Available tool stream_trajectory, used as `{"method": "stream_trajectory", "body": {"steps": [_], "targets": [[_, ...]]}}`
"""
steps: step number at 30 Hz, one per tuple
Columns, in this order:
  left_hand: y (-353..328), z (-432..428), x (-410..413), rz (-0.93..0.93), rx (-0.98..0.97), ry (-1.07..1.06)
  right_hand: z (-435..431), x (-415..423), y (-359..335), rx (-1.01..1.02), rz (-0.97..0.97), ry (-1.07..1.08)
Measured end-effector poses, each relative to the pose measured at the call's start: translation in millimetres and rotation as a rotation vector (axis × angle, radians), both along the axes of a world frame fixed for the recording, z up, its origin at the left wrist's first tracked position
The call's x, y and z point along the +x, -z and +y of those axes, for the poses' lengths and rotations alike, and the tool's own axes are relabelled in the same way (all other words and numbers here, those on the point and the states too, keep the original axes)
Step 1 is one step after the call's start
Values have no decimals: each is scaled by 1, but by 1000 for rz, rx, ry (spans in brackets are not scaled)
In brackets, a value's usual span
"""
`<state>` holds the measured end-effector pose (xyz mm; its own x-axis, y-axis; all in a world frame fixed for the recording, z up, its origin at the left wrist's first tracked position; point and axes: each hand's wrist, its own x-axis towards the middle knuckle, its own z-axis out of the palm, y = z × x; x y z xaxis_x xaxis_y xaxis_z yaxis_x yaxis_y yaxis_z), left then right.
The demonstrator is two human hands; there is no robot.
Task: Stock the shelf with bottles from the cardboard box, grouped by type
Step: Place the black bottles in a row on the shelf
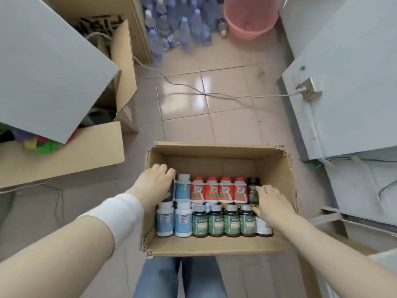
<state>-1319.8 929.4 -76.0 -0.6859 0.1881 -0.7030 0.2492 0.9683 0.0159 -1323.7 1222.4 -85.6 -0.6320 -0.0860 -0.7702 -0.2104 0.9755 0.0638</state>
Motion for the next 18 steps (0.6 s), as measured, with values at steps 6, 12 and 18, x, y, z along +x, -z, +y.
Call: {"method": "stream_trajectory", "body": {"steps": [6,12,18], "targets": [[69,-3,-11,-113,-91,162,-1,-31,88,100,0,-118],[83,-1,-29,-242,-106,151,4,-47,113,194,-77,-176],[85,-1,-50,-351,32,-45,9,-56,109,180,-69,-230]]}}
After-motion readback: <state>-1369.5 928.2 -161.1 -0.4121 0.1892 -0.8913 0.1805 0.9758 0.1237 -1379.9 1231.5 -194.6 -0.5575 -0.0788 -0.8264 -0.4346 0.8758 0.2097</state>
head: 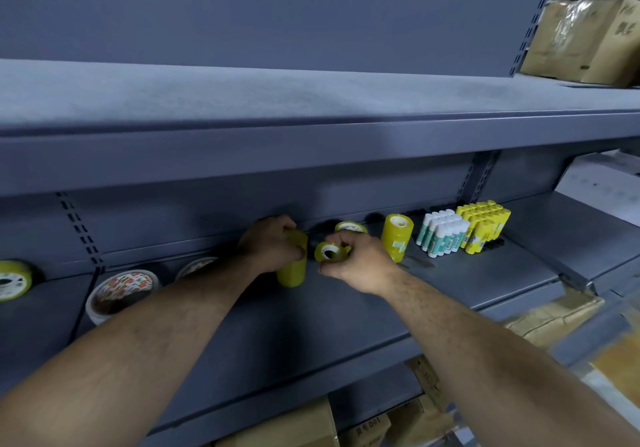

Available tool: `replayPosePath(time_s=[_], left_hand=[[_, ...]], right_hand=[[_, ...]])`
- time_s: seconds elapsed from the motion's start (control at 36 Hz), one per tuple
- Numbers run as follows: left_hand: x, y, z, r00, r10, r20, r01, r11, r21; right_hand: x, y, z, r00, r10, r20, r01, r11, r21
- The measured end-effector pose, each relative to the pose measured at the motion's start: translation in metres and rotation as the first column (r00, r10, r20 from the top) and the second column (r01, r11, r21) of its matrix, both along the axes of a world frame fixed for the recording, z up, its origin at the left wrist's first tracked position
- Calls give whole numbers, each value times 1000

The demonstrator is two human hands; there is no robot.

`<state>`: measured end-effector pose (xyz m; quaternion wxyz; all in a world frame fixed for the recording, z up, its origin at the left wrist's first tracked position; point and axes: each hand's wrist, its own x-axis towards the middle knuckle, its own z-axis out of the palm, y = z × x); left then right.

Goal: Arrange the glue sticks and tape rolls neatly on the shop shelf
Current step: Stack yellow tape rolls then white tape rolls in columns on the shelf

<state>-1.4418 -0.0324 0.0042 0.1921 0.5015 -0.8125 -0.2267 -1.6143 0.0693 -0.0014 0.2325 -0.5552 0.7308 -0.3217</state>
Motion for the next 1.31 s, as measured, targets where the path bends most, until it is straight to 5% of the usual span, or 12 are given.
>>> replayPosePath(time_s=[1.14,1.31], left_hand=[[0,3,5,996,-57,74,59,998,-17],[22,1,11,997,-56,45,53,996,74]], right_hand=[[4,-5,5,1000,3,6,-3,1000,-22],[10,-18,14,999,13,-35,-15,998,-56]])
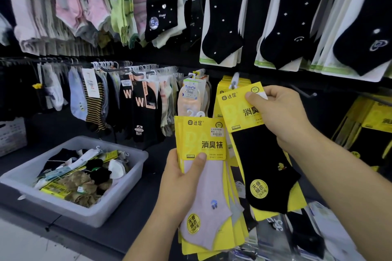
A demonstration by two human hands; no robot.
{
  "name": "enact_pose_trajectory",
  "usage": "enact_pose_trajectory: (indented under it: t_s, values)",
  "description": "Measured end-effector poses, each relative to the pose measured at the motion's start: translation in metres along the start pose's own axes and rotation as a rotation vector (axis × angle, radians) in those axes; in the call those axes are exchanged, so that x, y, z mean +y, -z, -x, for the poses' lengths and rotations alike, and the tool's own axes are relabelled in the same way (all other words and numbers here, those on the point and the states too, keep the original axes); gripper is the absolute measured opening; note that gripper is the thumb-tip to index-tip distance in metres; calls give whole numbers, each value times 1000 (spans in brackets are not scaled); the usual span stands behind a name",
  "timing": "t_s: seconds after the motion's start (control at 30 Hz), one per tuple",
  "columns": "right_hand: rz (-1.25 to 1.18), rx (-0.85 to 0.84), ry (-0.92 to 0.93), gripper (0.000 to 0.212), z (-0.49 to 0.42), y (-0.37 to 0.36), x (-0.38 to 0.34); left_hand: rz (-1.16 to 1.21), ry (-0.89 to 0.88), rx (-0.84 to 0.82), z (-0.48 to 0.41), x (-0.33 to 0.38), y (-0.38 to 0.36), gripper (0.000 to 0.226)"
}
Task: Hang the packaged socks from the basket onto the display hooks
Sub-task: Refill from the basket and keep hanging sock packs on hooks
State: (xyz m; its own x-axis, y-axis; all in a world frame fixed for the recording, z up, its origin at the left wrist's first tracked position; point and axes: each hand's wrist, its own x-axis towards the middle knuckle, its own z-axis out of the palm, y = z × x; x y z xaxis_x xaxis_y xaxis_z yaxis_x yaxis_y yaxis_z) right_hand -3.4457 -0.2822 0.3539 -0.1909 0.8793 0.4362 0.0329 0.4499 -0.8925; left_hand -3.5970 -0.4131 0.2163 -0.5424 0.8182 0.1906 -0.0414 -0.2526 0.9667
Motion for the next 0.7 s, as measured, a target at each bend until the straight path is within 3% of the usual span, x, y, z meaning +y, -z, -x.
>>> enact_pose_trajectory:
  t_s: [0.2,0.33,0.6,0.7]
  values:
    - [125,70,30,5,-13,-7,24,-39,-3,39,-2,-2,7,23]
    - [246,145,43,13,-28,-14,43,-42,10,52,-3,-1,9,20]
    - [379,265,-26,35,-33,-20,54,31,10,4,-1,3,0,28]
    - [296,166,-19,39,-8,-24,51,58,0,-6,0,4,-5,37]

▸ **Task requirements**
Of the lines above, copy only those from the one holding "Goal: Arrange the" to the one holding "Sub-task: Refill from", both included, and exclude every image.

▸ **Reply**
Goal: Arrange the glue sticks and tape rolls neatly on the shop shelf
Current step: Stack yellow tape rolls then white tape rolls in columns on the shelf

<state>-1.4418 -0.0324 0.0042 0.1921 0.5015 -0.8125 -0.2267 -1.6143 0.0693 -0.0014 0.2325 -0.5552 0.7308 -0.3217</state>
Motion for the next 1.31 s, as measured, targets where the path bends most, until it is straight to 5% of the usual span, or 12 are given.
>>> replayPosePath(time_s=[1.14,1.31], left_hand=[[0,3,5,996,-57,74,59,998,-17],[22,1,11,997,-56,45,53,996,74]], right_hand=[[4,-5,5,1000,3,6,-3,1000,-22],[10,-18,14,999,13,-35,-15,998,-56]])
A demonstration by two human hands; no robot.
{
  "name": "enact_pose_trajectory",
  "usage": "enact_pose_trajectory: (indented under it: t_s, values)",
  "description": "Measured end-effector poses, each relative to the pose measured at the motion's start: translation in metres along the start pose's own axes and rotation as a rotation vector (axis × angle, radians) in those axes; in the call those axes are exchanged, so that x, y, z mean +y, -z, -x, for the poses' lengths and rotations alike, and the tool's own axes are relabelled in the same way (all other words and numbers here, those on the point and the states too, keep the original axes); gripper is the absolute measured opening; note that gripper is the thumb-tip to index-tip distance in metres; calls give whole numbers, each value times 1000 (spans in brackets are not scaled); the usual span stands behind a name",
  "timing": "t_s: seconds after the motion's start (control at 30 Hz), one per tuple",
  "columns": "right_hand: rz (-1.25 to 1.18), rx (-0.85 to 0.84), ry (-0.92 to 0.93), gripper (0.000 to 0.212), z (-0.49 to 0.42), y (-0.37 to 0.36), x (-0.38 to 0.34); left_hand: rz (-1.16 to 1.21), ry (-0.89 to 0.88), rx (-0.84 to 0.82), z (-0.48 to 0.41), x (-0.33 to 0.38), y (-0.38 to 0.36), gripper (0.000 to 0.226)"
}
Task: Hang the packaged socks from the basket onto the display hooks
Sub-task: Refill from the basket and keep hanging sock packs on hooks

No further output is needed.